Mitchel Cumming and Kenzee Patterson’s collaborative exhibition “A redistribution” confidently combined the artists’ distinct practices. Patterson often creates art from unorthodox materials and processes, including obsolete or discarded products, while Cumming is frequently interested in the legacies of ready-made and institutional criticism. Here, works by joint and individual authors entered into dialogue with the show’s ready-made centerpiece: a pair of millstones from the early years of settlement in Sydney.
The artists borrowed these rusticated circular pieces of hand-carved basalt (maker unknown) from the Museum of Applied Arts and Sciences in Sydney. Spread out on metal pallets, they dominated the central space of the gallery. The artists’ voluminous commentary on the gallery’s website suggests that these museum artifacts had likely been used to mark a moment in a linear narrative of technological progress or colonialist expansion. Reframed in the show, they quantified, among other things, the invasion and expropriation of indigenous lands, as well as the extraction and depletion of the earth’s resources. Initially, I wondered if the elaborate didactic components of the exhibition made the exhibited works somewhat irrelevant. I found, however, that the most rewarding attention was the many ways of thinking about redistribution that were opened up by their formal and material qualities.
The co-author Redistribution (abstention/coming soon), 2021, appears on a wall behind the millstones. This edition of sixteen debossed cream colored prints was made by reusing one of the stones as a basic printing press. The weight of the runner’s stone had pressed the words DEEP HEAT, the logo for a popular muscle pain treatment, into a pile of recycled paper handmade by Patterson. Arranged in two rows of eight, the engravings record the declining imprint of the stone, evolving from readable to invisible. The words DEEP HEAT alluded to the liquid origins of basalt as molten lava solidified into a hard, dense stone. Positioned on the ground nearby, Patterson’s sculpture deep heat, 2020, also amplified the igneous nature of basalt. In this case, the artist sculpted a resting human arm from leftover basalt segments from a construction site; he had glued them together to form visible layers, like geological samples of the earth’s crust, and sanded the arm to a smooth finish, except for one shoulder with jagged edges. An open palm on the ground seemed an image of exhaustion. In Patterson’s fresco Seven Sleepers2023, seven multicolored rectangular shapes that were repeated at varying angles on the wall referenced salvaged railway sleepers the artist has used in previous works, while their faint plumes of layered color applied with a ink and water vapor diffuser concocted by Patterson recorded as passively erased.

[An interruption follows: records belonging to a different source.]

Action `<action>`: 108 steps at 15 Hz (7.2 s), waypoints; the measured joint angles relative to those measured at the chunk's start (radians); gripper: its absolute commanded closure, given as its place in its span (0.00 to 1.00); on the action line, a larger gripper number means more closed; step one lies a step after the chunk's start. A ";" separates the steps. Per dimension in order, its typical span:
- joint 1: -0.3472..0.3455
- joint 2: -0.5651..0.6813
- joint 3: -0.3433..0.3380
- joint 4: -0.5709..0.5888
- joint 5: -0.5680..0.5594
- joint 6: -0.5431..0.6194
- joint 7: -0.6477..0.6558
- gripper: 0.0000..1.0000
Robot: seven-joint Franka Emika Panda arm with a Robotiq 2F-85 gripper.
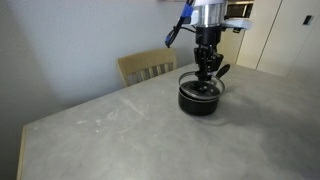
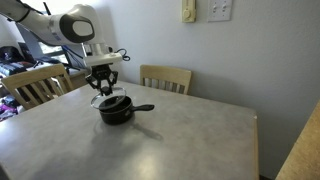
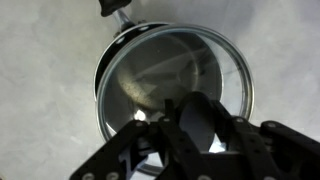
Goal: Cover the pot
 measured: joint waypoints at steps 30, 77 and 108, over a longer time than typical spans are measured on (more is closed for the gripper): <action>0.007 0.043 0.001 0.043 -0.004 -0.026 0.069 0.86; -0.133 0.114 -0.024 0.126 0.212 -0.034 -0.053 0.86; -0.097 -0.052 -0.012 -0.135 0.184 0.040 0.016 0.86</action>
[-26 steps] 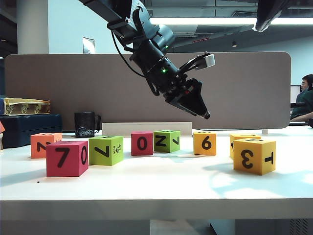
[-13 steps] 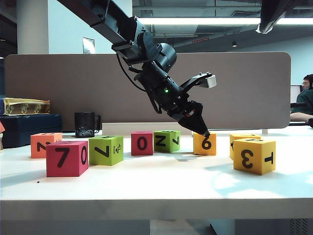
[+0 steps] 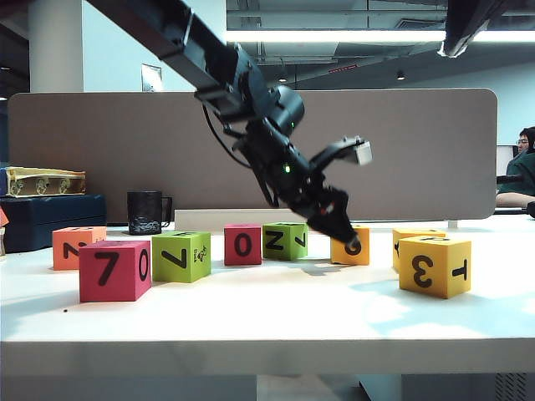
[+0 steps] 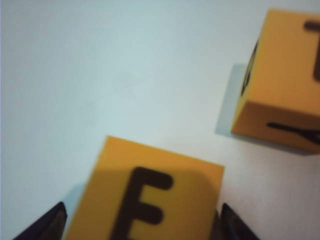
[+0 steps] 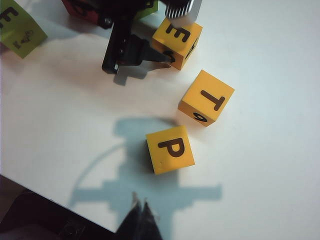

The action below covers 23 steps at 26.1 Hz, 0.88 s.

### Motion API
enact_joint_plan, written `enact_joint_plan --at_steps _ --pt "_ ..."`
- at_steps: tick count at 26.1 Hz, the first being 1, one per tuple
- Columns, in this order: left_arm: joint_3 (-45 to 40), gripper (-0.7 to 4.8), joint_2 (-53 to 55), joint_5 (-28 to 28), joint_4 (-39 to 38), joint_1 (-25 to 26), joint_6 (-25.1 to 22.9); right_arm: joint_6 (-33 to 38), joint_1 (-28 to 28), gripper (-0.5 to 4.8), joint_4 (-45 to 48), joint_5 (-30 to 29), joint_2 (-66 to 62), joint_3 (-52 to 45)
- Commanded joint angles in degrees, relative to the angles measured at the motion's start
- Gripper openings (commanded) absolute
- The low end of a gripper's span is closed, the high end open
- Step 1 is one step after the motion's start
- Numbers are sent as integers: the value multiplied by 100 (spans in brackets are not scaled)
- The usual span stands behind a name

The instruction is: Select the appropriate blocks from the scattered letter blocks on the table and arrange them in a row to spell out "DEEP".

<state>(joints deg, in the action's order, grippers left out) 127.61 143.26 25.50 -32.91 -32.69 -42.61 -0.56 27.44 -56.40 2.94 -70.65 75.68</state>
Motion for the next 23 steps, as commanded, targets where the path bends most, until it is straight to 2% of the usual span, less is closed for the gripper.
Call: enact_joint_plan --at_steps 1,5,9,17,23 --pt "13 284 35 22 2 -66 122 -15 2 -1 63 -7 22 28" --pt "13 268 39 22 2 -103 136 -15 2 -1 87 -7 22 28" --pt "17 268 37 -42 0 -149 605 -15 2 -1 96 -7 22 28" --pt "28 268 -295 -929 -291 -157 2035 -15 2 -1 144 -7 22 28" --pt "28 268 -914 -1725 -944 -155 3056 -15 2 -1 138 -7 22 28"
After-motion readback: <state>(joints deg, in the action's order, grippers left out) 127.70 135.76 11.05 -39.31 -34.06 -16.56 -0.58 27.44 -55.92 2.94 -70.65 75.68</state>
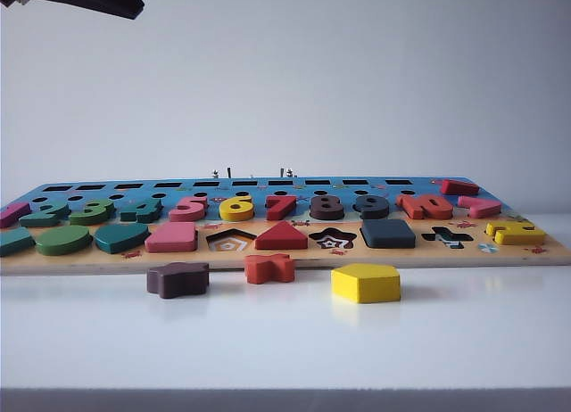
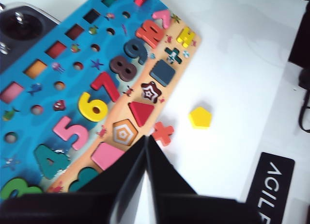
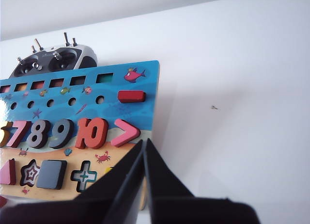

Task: Insert the cube into the slot.

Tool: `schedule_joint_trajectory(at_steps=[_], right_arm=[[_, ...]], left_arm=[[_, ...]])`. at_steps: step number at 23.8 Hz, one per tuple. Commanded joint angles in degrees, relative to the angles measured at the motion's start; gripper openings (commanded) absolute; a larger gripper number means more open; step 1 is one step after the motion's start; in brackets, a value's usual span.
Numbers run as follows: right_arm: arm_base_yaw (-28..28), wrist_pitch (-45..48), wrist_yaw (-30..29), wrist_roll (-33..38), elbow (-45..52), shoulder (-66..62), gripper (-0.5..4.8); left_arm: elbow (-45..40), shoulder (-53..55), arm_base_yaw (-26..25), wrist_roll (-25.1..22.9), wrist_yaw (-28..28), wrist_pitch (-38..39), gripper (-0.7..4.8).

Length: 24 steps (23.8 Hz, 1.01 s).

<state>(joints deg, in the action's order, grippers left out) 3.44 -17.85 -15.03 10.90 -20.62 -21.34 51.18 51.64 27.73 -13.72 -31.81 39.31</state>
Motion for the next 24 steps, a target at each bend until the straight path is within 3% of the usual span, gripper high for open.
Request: schedule_joint_trajectory(at_steps=[1,14,20,24], right_arm=[[-1.0,2.1,0.2,0.0,0.9,0.9,-0.08],[-2.9,11.6,4.6,0.0,10.1,7.3,-0.04],[-4.1,11.7,4.6,0.0,13.5,12.6,-0.04],[-4.2,10.8,4.6,0.0,15.9,17.5,-0.04]], left_arm=[[0.2,-1.2,-1.1,-0.2,1.9,-1.6,0.17],[0.2,-4.5,-10.9,0.4,2.4,-4.1,0.17],[0.2,-4.9,-12.6,0.4,3.5,-4.1,0.17],[-0.2,-7.0,-17.6,0.4,4.1,-5.0,0.17]])
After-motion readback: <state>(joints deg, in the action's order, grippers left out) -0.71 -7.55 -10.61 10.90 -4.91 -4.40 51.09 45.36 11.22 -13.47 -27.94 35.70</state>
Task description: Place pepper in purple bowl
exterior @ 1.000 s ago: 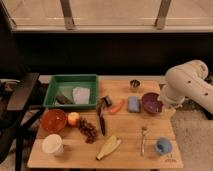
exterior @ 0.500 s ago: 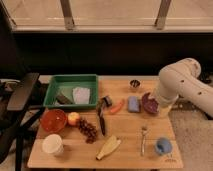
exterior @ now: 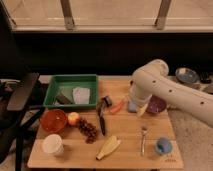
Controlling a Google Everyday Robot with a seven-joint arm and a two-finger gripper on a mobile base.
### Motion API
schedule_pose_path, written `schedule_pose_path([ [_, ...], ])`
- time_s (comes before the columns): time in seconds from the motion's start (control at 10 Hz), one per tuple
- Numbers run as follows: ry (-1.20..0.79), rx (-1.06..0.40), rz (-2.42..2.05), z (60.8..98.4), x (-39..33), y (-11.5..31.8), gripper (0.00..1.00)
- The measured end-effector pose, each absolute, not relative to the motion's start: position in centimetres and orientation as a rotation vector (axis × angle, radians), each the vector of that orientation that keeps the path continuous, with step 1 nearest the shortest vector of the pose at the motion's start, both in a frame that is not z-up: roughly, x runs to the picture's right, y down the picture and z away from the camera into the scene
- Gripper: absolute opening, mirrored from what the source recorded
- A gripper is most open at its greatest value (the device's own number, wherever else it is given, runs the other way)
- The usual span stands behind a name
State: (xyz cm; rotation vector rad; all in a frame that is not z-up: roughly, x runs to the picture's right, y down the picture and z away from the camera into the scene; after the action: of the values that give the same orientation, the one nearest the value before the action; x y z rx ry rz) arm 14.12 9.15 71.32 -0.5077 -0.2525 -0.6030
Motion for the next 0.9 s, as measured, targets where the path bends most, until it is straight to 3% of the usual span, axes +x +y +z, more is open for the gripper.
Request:
schedule_pose_path([
  [0.5, -0.261, -0.509, -0.597, 71.4, 14.3, 9.1, 0.65],
  [0.9, -0.403, -0.528, -0.609, 74.3, 9.7, 9.7, 0.65],
])
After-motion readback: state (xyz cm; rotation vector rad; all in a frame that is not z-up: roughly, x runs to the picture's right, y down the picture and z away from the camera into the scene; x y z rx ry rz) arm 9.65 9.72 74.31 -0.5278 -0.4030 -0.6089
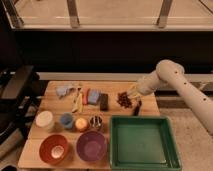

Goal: Place grapes in purple bowl

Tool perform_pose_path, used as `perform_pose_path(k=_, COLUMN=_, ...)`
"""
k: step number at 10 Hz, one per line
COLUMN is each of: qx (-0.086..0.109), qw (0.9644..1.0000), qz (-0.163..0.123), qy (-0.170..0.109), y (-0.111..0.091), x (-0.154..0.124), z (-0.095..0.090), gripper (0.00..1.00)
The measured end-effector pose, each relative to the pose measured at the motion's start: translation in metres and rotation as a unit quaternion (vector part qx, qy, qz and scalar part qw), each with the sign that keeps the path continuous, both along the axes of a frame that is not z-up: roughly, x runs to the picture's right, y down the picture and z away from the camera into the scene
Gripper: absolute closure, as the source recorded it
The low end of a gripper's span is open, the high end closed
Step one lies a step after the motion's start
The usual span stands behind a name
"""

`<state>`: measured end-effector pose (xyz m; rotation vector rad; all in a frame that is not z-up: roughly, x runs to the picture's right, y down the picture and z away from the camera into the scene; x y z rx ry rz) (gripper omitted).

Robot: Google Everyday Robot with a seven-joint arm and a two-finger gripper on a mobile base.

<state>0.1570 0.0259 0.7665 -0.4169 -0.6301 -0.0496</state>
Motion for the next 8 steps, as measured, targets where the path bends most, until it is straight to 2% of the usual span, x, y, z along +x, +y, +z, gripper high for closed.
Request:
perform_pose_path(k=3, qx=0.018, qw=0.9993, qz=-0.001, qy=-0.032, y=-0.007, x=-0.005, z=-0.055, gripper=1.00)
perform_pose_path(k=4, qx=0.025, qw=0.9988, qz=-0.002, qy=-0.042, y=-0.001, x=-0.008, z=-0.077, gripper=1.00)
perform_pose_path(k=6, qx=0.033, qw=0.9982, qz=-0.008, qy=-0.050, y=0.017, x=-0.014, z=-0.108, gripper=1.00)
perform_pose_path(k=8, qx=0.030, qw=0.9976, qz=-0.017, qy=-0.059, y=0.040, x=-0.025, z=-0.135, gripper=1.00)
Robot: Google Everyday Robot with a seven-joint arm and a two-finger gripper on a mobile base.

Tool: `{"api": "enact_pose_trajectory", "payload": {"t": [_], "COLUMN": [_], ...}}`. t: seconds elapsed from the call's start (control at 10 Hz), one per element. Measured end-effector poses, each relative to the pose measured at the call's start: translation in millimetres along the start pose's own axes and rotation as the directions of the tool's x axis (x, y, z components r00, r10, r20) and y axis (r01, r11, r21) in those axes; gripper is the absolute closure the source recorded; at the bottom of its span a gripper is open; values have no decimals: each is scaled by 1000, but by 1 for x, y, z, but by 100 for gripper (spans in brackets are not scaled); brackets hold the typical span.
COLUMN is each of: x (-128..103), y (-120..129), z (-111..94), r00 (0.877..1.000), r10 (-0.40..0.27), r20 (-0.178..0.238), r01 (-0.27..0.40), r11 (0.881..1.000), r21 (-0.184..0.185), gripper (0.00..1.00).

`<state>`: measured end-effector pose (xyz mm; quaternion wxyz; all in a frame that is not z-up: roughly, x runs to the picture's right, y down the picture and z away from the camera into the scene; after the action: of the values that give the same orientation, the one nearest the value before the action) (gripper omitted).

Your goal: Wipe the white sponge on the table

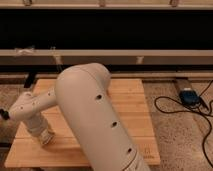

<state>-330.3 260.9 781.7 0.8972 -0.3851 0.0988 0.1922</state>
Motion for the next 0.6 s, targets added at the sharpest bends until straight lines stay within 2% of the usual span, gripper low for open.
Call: {"api": "enact_pose_trajectory", "payload": {"t": [0.2, 0.4, 0.5, 0.6], "x": [3, 9, 16, 24], "y": [-3, -11, -20, -32], "z": [-4, -15, -21, -26], "r00": [1000, 999, 998, 996], "r10": [17, 40, 58, 79], "r20": [-1, -9, -19, -35], "r01": [-17, -39, -57, -77], "r11": [1000, 999, 997, 995], "r21": [7, 35, 51, 67], "gripper": [76, 95, 100, 100]}}
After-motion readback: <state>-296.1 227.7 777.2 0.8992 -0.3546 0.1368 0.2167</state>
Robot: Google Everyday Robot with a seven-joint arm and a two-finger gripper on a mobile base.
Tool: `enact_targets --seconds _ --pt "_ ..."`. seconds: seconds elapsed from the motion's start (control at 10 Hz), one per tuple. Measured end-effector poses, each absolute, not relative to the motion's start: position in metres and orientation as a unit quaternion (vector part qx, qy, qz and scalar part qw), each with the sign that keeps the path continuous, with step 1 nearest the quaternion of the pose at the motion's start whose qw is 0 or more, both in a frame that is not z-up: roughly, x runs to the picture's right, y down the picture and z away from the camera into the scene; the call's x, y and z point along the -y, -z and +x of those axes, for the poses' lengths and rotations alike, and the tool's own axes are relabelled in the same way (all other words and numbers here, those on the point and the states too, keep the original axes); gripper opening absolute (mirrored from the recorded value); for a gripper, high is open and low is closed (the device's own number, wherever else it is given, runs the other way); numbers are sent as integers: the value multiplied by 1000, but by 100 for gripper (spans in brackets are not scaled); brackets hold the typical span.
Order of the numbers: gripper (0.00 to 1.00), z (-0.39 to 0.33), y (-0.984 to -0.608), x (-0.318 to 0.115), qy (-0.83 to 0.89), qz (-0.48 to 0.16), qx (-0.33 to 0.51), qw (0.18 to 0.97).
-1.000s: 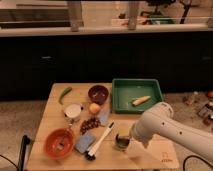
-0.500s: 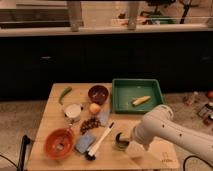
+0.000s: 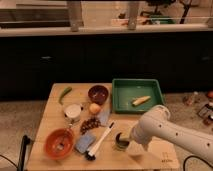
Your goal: Stack cups into tray
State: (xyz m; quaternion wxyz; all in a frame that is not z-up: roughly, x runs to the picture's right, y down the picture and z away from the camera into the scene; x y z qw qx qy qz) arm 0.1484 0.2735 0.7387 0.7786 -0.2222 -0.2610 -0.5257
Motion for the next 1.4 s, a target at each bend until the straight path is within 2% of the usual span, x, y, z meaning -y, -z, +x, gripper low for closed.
enact_targets --seconds 0.4,0.7,0.9,1.2,1.4 --pt "79 142 -752 -280 526 -236 269 772" --pt "53 141 -757 -285 520 -239 275 773" --pt "31 143 -758 -287 511 -241 275 778" --pt "4 149 -757 -285 499 -236 270 789" --pt "2 152 -755 -283 493 -232 265 795"
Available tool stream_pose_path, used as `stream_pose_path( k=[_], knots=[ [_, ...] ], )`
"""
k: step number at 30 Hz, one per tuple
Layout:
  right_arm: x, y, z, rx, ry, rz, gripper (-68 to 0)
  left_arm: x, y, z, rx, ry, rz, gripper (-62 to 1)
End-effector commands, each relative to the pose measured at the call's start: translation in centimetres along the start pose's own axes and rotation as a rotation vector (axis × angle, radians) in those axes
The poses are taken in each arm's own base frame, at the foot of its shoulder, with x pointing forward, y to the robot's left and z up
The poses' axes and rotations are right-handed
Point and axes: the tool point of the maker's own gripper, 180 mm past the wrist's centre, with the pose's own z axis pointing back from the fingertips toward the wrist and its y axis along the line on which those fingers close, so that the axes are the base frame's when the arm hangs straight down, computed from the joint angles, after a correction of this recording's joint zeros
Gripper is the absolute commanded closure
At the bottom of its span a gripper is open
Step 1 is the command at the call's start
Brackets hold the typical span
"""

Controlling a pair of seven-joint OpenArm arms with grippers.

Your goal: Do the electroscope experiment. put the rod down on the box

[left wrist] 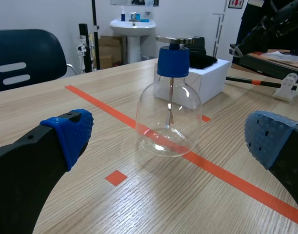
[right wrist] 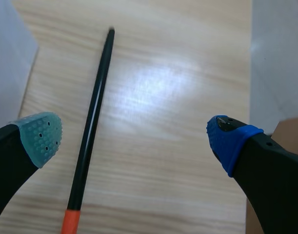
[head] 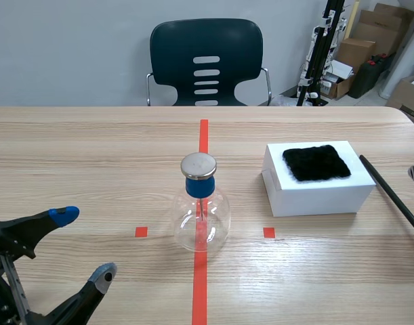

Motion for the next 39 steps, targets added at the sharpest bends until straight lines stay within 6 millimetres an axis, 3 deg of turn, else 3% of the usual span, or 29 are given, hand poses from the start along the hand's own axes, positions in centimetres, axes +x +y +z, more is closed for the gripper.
stream_pose_path(
  k=[1,6,10,39],
  knots=[
    [3.6,-1.0,0.5,-0.011,-0.109,0.042,-61.0,1.0,0.4,-0.3,-0.001,-0.036,-0.009,-62.3],
    [7.5,-0.9,1.4,-0.016,-0.334,0.069,-54.4,1.0,0.4,-0.3,-0.001,-0.036,-0.009,-62.3],
    [9.0,-0.8,2.1,-0.016,-0.432,0.069,-49.5,1.0,0.4,-0.3,-0.001,-0.036,-0.009,-62.3],
    [9.1,-1.0,2.1,-0.027,-0.434,0.071,-49.5,1.0,0.4,-0.3,-0.001,-0.036,-0.009,-62.3]
  ],
)
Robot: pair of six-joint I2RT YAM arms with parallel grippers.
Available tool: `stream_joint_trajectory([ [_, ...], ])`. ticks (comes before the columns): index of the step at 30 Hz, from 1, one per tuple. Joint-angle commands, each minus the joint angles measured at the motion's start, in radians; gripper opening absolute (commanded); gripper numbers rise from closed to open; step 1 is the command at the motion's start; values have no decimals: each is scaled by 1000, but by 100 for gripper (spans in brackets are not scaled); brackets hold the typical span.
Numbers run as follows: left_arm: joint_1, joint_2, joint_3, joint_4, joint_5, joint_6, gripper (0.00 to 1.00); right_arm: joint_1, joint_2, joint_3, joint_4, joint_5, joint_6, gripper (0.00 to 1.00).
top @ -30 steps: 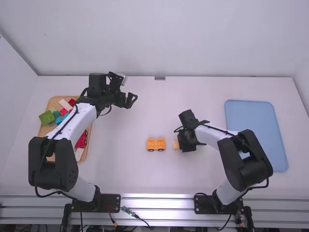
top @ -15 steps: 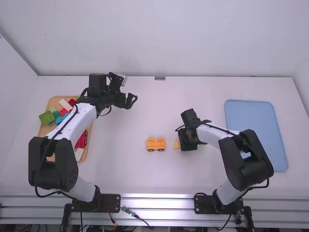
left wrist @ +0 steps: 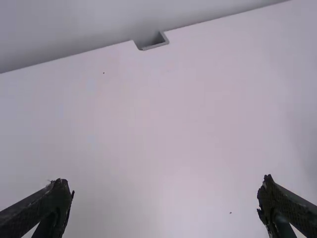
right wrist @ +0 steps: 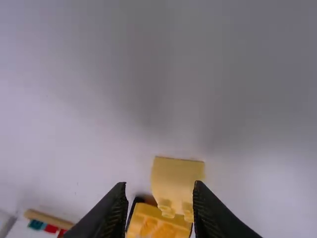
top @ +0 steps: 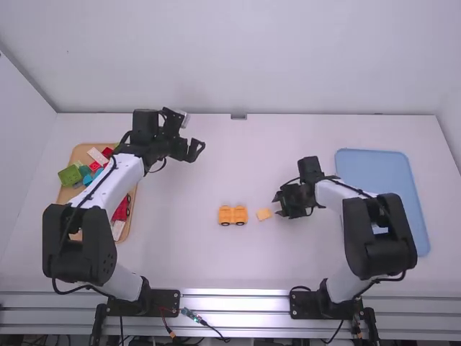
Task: Assemble lego blocks to make yellow taxi
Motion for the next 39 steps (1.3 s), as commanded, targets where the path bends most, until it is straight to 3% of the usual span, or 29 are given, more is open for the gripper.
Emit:
stream_joint_trajectory([
  [1,-1,-28,10,-1,4,-3,99,-36,-31,-10,-7,-136,-175,40],
  [3,-1,-28,10,-3,3,-3,99,-58,-35,-10,0,-183,-275,43],
  [6,-1,-28,10,-18,5,26,99,-107,-39,-10,61,-347,-623,50],
  [10,-1,-28,9,-53,105,151,99,-153,-56,11,98,-493,-921,50],
  [14,-1,-28,6,-115,243,328,99,-177,-105,76,-5,-498,-1242,54],
  [16,-1,-28,-3,-158,345,464,99,-175,-159,121,-140,-504,-1555,53],
  [20,-1,-28,-28,-241,496,700,99,-137,-243,149,-304,-486,-1943,51],
  [23,-1,-28,-66,-340,608,949,99,-76,-312,146,-430,-376,-2304,54],
  [24,0,-28,-80,-360,635,1009,99,-59,-323,143,-438,-333,-2370,99],
  [25,-1,-28,-101,-375,665,1065,99,-38,-333,137,-422,-272,-2433,99],
  [29,-1,-28,-185,-352,754,1178,99,21,-340,134,-369,-47,-2514,99],
  [31,-1,-28,-253,-254,791,1183,99,50,-340,134,-357,38,-2510,99],
  [35,-1,-28,-365,35,790,1065,99,104,-339,134,-332,83,-2460,99],
  [39,-1,-28,-455,192,787,887,99,156,-335,134,-319,80,-2506,99],
])
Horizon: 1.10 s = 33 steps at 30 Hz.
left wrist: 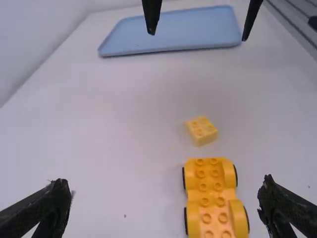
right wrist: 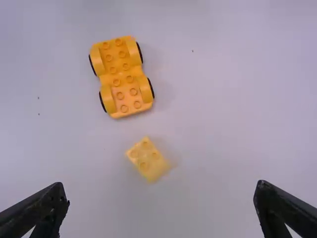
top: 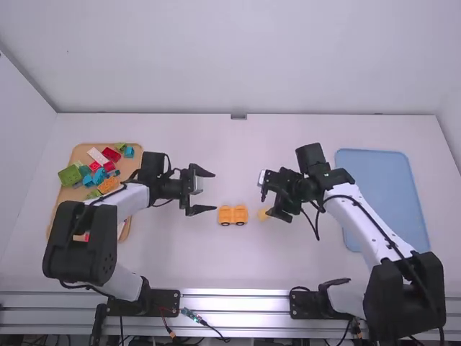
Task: Assemble lego blocks to make yellow taxi
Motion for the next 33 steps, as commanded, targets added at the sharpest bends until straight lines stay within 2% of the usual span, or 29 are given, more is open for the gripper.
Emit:
stream_joint_trajectory([
  [1,-2,-28,-64,43,42,-95,99,35,7,-4,-6,31,-110,99],
  [5,-25,-18,-115,121,42,-101,99,39,59,-16,25,-27,-312,99],
  [9,-54,16,-137,146,35,-65,99,-23,152,-43,94,-141,-421,99],
  [15,-52,72,-129,158,39,-51,99,-100,288,-61,91,-312,-606,99],
  [22,-82,193,-74,160,36,-44,99,-128,383,-63,105,-336,-615,99],
  [25,-94,249,-41,159,46,-43,99,-127,406,-63,168,-333,-593,99],
  [29,-123,300,-24,193,6,-44,99,-140,439,-63,270,-346,-449,99],
  [33,-143,311,-40,220,-32,-49,99,-140,502,-63,290,-394,-484,99],
])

One of Cumming’s contributions, Spelt flour, 2023, was literally a spelling exercise involving words for basalt and the product the millstones had once unloaded. The word BAFALTES had been painted in gray acrylic on a gallery wall, then sanded down into a ghostly streak. An online comment identified the word as a mistranslated Latin for what became “basalt” in English. Beneath the text on the wall was a display case containing the word FLOWER (an old English spelling of flour), formed from the fine mealy residue of the sanding process. This elegant installation projects words as mobile, malleable things, both material and evanescent. Elsewhere, Cumming adopted a gesture of institutional criticism with double zero, 2022. Using paste made from finely ground 00 flour and liquid from a Sydney storm drain near where the millstones once operated, he patched up a few remaining holes in a wall of gallery. A written record of this intervention was essential, because the repair was invisible to the naked eye. It was just as invisible as the finishing work on the gallery walls for the next exhibition.